The entries below contain pictures, which are to be left out; write out exactly, and only, the lines from the line with "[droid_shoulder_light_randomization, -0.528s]" up to and including the line with "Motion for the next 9".

[Opening Record set section]

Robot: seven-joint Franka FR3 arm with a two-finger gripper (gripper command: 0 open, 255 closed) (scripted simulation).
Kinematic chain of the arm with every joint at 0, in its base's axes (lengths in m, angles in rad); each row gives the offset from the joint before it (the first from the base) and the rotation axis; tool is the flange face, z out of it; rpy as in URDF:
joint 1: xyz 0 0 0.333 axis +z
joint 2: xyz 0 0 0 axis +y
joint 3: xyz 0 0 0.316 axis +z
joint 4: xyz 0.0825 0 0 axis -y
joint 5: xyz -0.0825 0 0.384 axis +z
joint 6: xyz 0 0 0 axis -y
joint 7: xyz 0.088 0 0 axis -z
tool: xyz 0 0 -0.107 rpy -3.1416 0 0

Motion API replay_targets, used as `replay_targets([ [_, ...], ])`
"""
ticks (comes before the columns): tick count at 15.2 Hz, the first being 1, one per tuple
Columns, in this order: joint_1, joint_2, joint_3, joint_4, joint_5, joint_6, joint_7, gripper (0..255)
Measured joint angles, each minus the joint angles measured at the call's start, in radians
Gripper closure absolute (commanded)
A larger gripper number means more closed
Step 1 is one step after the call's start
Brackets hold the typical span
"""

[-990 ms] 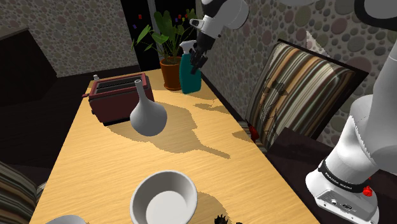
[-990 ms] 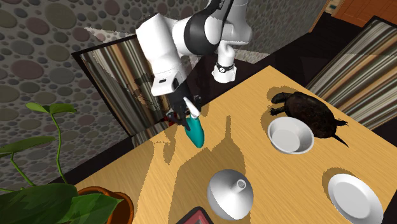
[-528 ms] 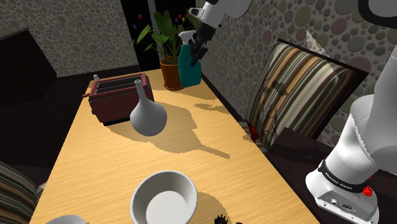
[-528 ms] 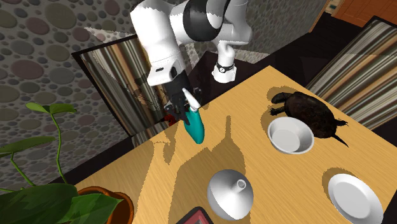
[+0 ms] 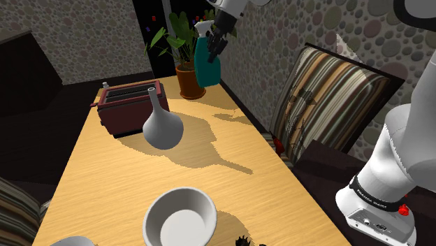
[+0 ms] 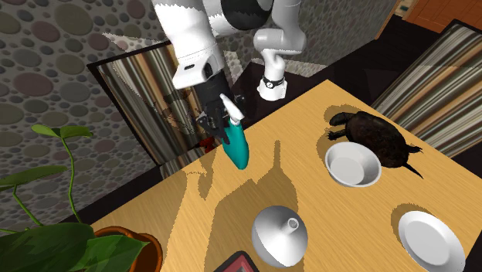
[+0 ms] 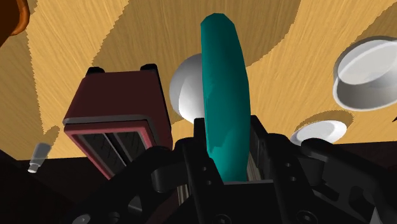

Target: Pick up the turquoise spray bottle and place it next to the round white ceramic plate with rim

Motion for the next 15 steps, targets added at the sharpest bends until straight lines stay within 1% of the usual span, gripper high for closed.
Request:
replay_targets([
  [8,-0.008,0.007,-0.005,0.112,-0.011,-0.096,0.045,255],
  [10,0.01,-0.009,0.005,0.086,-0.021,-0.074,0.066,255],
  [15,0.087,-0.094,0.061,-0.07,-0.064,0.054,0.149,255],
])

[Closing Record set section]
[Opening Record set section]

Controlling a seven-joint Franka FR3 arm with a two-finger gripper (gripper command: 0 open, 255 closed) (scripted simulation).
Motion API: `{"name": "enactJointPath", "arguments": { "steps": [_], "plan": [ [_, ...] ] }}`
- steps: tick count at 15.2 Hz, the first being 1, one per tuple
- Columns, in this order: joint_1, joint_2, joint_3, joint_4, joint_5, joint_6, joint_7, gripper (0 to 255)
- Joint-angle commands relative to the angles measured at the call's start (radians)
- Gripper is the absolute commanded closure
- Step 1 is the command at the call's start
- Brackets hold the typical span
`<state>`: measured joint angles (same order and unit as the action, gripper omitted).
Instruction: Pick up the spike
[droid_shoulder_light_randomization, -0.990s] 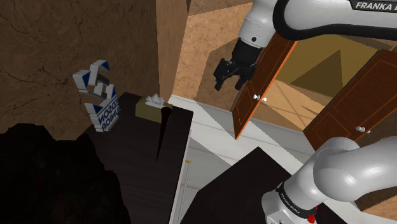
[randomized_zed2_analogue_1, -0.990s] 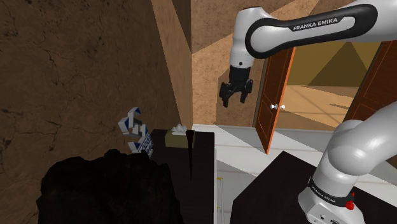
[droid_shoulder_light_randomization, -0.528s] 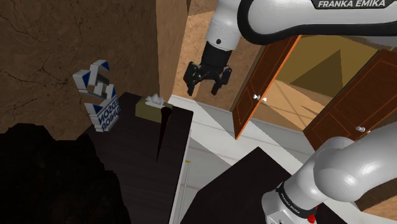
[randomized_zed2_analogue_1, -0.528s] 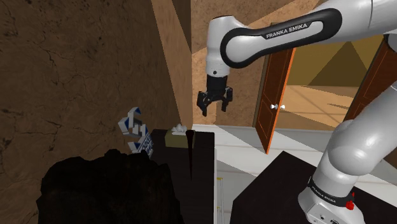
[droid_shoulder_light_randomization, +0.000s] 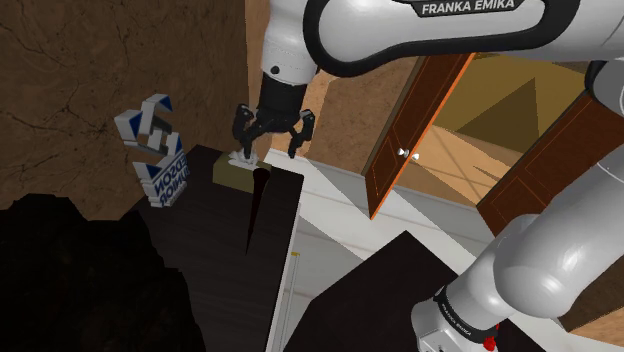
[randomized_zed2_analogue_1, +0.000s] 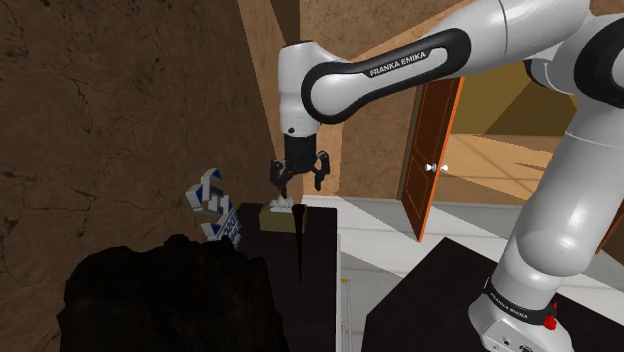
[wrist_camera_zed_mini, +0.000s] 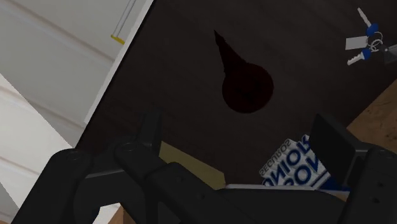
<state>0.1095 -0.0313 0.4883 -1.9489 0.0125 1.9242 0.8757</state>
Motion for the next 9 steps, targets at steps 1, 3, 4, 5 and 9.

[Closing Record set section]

**Answer to the problem**
[droid_shoulder_light_randomization, -0.528s] 
[randomized_zed2_analogue_1, -0.528s] 
[droid_shoulder_light_randomization, +0.000s] 
[randomized_zed2_analogue_1, +0.000s] 
[wrist_camera_zed_mini, +0.000s] 
<state>0.1095 -0.0313 0.4883 -1.9489 0.0125 1.9242 0.8757</state>
Motion for the next 9 steps, targets at steps 1, 3, 4, 5 and 9.

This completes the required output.